Work request.
Retrieve every line from the records in which the word "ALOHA" occurs.

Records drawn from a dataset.
<<<<
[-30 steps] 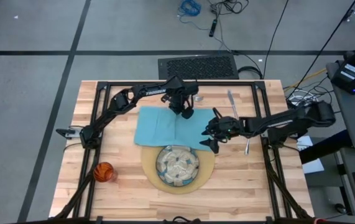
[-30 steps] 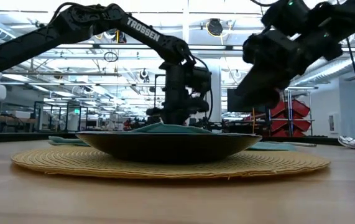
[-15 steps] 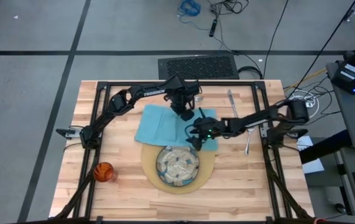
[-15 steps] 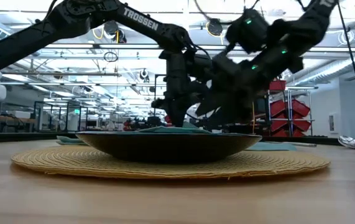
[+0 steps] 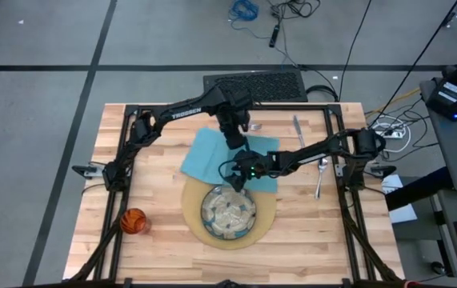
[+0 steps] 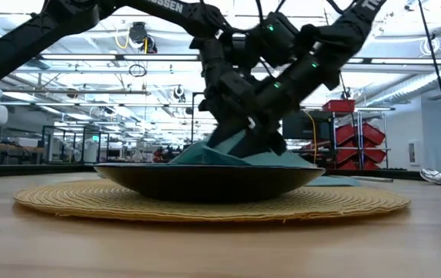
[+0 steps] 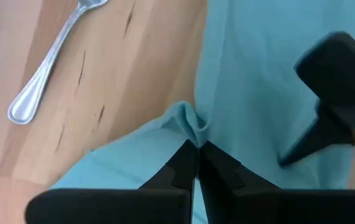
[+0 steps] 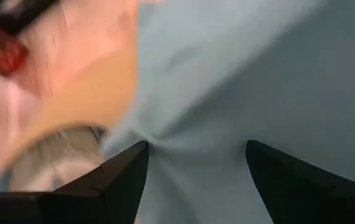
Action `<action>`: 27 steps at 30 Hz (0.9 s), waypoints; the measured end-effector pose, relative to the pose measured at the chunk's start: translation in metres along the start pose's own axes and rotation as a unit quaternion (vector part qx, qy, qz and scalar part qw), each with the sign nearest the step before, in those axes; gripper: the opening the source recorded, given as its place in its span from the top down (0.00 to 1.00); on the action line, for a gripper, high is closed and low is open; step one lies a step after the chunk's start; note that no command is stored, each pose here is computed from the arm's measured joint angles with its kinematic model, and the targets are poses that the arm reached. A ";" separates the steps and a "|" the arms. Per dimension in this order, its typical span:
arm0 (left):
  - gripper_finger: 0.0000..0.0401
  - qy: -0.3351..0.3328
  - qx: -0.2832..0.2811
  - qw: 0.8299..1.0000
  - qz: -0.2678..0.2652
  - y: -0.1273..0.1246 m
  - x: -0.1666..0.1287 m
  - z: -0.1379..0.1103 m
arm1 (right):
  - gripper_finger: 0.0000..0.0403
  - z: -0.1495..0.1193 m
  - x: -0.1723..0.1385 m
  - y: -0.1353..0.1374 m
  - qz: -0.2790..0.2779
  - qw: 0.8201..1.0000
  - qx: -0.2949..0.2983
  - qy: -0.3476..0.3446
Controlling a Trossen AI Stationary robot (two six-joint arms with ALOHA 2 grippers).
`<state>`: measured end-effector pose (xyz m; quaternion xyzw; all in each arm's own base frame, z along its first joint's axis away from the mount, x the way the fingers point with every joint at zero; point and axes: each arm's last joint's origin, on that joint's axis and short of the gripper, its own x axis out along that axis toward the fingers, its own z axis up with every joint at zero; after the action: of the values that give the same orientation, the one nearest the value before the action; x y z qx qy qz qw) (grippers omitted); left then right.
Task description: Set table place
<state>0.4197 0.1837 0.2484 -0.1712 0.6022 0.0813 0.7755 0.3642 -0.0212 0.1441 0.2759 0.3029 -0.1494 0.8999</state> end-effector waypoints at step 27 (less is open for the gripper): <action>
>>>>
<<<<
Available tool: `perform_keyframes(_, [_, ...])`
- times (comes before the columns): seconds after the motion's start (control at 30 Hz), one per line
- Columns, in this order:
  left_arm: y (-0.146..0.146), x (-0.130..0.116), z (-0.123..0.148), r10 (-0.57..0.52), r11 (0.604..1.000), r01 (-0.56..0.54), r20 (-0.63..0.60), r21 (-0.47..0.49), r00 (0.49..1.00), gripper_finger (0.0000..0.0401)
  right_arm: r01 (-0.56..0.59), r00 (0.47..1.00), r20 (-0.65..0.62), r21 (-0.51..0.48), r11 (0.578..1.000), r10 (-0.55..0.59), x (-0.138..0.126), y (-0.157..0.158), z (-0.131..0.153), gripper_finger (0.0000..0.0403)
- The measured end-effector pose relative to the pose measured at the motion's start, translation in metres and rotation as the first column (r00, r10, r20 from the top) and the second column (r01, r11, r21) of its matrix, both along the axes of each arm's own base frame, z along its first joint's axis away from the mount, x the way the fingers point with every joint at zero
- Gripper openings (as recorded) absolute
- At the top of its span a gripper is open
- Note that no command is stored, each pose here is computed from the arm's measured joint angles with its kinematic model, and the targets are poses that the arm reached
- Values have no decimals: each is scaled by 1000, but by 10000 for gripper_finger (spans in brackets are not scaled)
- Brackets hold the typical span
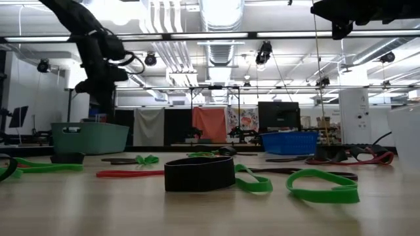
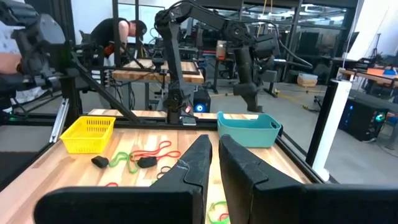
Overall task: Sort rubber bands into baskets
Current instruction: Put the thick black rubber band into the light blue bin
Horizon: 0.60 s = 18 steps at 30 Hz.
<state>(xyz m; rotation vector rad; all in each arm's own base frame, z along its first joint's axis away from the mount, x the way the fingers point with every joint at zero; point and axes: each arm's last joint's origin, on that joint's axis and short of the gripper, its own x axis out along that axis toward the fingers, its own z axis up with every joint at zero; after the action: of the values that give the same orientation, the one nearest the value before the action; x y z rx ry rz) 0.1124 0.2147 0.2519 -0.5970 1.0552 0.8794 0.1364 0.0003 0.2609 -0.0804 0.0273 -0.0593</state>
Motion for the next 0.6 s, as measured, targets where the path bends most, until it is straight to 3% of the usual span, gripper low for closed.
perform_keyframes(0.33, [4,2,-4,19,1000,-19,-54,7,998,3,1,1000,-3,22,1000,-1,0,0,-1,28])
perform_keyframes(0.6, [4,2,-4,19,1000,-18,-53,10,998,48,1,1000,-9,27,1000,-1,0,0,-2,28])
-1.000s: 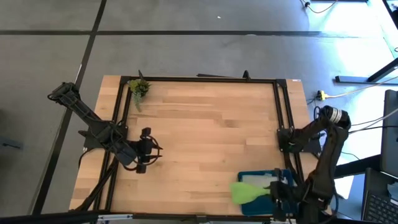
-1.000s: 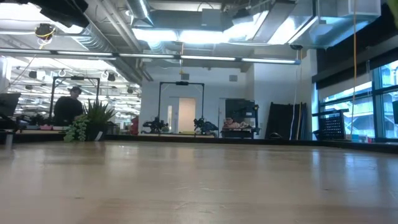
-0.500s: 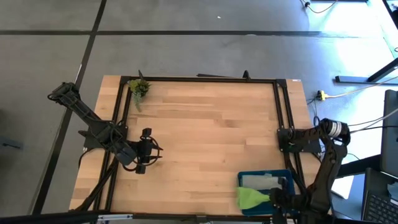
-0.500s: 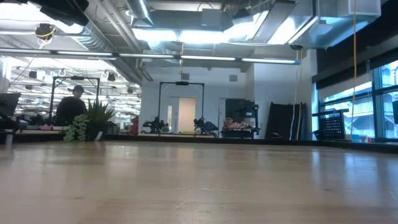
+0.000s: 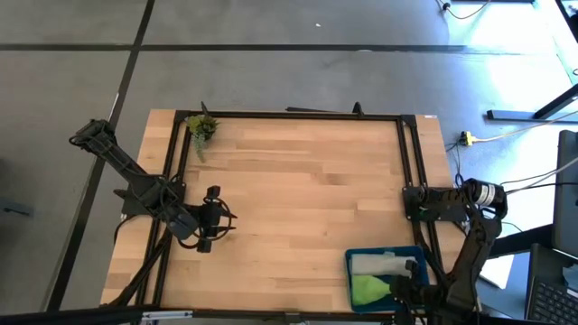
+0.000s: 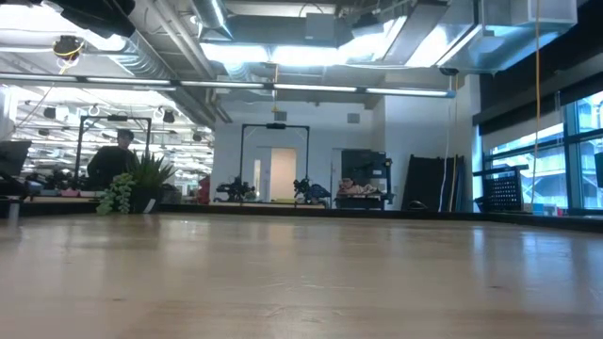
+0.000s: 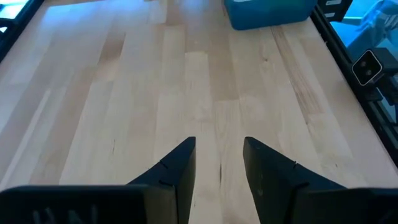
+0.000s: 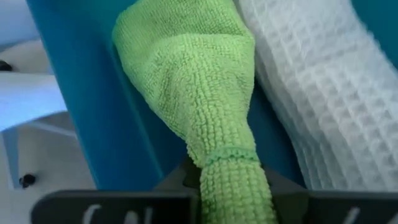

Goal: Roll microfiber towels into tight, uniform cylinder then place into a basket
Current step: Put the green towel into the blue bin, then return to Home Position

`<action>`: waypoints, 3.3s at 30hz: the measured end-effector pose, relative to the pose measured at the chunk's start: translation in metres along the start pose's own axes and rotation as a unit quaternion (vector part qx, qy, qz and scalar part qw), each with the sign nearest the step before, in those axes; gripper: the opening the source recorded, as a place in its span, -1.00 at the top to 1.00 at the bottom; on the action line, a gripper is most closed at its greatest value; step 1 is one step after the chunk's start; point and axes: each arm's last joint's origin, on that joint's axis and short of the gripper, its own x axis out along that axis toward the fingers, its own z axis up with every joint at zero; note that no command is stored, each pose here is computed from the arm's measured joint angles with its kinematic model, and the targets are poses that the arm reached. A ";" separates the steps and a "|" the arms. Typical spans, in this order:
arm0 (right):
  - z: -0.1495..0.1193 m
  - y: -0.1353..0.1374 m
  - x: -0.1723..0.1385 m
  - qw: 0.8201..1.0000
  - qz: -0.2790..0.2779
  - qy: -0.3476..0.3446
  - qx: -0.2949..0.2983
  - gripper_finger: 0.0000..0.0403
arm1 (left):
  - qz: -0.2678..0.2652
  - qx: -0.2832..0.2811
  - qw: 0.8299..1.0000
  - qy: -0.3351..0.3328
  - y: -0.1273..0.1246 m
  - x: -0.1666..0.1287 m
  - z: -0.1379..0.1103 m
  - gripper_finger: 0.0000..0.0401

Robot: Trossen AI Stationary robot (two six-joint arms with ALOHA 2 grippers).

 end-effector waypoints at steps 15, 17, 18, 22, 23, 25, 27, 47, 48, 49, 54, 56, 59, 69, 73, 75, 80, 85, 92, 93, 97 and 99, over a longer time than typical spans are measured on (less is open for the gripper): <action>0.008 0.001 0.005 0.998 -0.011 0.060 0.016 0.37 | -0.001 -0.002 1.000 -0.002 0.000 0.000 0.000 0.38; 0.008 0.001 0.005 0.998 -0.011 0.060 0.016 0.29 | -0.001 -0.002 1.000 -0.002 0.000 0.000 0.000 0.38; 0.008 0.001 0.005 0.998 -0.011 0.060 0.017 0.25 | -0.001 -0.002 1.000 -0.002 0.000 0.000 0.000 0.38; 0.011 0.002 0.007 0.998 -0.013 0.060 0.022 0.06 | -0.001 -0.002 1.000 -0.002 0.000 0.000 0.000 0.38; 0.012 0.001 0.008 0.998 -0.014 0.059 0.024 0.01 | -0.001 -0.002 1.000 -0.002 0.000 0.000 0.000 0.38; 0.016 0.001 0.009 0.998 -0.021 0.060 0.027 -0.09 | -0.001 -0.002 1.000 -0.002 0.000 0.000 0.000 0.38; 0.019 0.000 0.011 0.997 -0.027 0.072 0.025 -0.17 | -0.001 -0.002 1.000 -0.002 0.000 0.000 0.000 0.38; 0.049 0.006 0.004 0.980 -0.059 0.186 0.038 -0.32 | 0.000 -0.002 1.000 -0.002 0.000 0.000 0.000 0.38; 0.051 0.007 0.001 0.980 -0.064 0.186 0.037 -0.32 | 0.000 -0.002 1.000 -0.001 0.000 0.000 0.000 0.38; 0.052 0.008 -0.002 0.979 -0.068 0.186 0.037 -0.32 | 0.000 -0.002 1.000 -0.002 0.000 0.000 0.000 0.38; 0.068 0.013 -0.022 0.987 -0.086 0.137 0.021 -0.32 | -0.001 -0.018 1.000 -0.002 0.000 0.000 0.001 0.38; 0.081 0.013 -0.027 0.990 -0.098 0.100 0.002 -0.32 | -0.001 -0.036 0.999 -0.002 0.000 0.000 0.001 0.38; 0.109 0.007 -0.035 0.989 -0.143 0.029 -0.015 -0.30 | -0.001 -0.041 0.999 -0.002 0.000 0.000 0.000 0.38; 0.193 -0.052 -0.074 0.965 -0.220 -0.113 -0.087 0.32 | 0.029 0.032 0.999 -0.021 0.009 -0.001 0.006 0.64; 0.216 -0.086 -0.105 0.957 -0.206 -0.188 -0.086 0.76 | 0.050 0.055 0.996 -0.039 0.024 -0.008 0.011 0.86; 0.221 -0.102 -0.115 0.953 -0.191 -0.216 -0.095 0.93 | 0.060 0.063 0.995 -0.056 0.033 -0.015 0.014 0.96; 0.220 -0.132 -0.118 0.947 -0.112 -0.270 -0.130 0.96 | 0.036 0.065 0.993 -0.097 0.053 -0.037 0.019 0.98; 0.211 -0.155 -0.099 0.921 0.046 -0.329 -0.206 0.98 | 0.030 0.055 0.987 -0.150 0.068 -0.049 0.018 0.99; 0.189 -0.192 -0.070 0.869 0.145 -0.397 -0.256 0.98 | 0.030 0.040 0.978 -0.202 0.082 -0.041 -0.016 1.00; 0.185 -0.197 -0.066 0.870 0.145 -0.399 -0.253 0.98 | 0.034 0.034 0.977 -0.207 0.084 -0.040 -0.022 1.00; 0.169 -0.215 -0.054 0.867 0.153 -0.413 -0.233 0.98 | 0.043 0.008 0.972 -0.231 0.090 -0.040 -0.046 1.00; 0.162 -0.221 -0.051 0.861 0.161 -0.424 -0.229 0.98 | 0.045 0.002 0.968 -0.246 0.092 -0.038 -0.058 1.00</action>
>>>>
Worked solution.
Controlling a Trossen AI Stationary robot (two six-joint arms with ALOHA 2 grippers).
Robot: Trossen AI Stationary robot (two six-joint arms with ALOHA 2 grippers).

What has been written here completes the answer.